══ Input ══

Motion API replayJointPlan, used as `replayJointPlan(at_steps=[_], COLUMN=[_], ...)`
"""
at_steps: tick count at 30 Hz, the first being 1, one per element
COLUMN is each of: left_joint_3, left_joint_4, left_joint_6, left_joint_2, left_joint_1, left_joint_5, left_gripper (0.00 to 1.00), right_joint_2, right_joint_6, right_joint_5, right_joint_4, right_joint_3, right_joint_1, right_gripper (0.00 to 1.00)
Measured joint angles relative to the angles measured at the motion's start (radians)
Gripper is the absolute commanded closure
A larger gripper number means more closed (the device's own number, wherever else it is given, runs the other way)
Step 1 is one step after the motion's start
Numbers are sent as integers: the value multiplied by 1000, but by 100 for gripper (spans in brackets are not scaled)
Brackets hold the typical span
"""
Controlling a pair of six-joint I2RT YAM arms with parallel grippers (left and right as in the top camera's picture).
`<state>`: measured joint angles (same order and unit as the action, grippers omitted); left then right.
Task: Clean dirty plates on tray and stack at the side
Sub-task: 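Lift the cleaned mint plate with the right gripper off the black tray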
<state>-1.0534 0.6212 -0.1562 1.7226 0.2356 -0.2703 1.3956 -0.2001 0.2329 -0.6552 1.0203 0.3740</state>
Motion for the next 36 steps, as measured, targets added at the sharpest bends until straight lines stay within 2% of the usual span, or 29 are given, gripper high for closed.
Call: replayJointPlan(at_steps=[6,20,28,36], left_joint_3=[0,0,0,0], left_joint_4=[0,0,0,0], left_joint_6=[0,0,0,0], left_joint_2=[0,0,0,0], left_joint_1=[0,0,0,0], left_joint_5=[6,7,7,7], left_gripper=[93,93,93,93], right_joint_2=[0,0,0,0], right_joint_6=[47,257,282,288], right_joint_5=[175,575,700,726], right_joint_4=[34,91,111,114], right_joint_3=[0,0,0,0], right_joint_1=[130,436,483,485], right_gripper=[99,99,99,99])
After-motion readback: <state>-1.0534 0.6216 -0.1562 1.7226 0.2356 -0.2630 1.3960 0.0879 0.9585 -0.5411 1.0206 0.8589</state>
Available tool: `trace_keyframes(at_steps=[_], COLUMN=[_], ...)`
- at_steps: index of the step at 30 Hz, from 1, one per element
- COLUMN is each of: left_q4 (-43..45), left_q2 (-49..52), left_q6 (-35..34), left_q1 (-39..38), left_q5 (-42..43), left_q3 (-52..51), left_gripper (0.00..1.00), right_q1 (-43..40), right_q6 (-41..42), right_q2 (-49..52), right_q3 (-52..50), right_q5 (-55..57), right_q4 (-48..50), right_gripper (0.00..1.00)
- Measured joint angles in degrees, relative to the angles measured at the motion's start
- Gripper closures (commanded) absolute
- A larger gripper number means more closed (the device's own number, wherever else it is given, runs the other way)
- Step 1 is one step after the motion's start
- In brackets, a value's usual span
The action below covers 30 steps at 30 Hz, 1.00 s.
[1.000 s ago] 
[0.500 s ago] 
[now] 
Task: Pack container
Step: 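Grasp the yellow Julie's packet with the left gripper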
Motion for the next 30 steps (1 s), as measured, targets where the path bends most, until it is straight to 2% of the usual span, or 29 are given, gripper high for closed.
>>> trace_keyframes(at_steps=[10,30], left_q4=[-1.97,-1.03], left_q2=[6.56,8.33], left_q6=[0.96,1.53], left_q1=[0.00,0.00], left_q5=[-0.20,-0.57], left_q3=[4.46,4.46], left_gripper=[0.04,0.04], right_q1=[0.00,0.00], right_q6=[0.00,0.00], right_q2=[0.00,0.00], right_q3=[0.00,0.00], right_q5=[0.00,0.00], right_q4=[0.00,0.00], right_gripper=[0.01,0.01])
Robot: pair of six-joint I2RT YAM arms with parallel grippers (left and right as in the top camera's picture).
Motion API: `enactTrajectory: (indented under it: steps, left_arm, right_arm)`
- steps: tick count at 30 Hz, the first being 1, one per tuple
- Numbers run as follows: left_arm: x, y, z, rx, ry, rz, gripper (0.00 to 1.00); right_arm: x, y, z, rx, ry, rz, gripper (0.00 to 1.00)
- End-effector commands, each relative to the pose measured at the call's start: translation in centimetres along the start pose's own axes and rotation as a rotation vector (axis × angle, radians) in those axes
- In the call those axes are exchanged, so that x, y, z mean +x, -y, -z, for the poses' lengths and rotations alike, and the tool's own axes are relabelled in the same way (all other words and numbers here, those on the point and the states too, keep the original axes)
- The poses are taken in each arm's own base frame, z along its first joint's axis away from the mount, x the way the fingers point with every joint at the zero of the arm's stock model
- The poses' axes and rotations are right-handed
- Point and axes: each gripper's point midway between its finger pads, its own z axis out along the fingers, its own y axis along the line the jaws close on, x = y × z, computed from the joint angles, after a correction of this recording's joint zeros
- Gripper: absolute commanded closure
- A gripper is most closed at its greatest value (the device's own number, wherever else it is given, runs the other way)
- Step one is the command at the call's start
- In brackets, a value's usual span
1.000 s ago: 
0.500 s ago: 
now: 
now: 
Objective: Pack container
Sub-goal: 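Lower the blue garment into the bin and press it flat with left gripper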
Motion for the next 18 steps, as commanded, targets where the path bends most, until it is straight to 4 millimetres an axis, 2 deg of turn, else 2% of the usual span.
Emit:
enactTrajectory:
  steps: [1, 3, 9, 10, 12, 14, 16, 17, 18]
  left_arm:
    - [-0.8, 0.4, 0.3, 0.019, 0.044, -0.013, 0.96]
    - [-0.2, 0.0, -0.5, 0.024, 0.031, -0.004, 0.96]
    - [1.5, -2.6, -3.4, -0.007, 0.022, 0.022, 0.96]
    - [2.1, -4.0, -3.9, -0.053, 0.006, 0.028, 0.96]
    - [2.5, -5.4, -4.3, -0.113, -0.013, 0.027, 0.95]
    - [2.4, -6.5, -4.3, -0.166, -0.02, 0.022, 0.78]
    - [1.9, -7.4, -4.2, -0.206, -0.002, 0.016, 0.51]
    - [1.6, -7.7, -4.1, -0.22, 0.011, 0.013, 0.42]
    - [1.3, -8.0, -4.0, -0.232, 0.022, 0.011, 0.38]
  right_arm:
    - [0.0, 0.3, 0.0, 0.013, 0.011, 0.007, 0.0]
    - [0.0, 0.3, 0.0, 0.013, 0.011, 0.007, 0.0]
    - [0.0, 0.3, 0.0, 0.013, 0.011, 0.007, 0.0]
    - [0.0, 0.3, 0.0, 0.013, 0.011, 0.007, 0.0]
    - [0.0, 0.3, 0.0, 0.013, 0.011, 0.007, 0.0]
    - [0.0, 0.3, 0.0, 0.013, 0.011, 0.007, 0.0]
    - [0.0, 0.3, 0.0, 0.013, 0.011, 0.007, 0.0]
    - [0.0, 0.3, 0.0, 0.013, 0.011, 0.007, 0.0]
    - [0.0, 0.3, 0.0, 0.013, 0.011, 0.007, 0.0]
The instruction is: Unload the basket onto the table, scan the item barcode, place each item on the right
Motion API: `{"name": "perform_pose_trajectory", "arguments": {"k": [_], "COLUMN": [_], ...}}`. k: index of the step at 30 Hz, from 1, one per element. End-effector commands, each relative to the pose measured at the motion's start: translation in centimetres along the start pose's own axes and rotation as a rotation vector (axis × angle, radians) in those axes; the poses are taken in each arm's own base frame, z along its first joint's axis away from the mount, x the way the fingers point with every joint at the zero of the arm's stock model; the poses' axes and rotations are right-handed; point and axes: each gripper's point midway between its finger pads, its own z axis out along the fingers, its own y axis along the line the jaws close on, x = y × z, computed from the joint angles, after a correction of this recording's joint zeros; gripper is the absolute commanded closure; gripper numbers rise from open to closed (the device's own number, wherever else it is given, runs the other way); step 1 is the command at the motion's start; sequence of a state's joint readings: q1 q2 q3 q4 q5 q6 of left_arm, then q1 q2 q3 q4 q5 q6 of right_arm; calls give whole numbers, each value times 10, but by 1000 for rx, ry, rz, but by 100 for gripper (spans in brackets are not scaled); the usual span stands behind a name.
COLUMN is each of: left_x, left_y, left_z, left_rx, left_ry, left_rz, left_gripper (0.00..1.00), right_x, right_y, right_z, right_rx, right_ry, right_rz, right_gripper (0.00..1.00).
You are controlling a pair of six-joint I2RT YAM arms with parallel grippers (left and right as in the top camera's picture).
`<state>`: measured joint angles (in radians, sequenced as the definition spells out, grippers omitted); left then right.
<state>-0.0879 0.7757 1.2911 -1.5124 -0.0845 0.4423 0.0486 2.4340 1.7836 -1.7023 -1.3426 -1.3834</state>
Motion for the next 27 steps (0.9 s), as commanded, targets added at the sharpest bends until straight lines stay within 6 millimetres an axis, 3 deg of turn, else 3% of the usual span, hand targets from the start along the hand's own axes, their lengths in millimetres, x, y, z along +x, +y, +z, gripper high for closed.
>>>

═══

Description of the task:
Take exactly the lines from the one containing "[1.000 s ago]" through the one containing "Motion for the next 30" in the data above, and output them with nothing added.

Written response:
[1.000 s ago] 
[0.500 s ago] 
[now] 
Task: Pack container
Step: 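Grasp the yellow Julie's packet with the left gripper
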Motion for the next 30 steps (1 s), as measured, targets where the path bends most, until it is straight to 2% of the usual span, or 29 are given, gripper high for closed.

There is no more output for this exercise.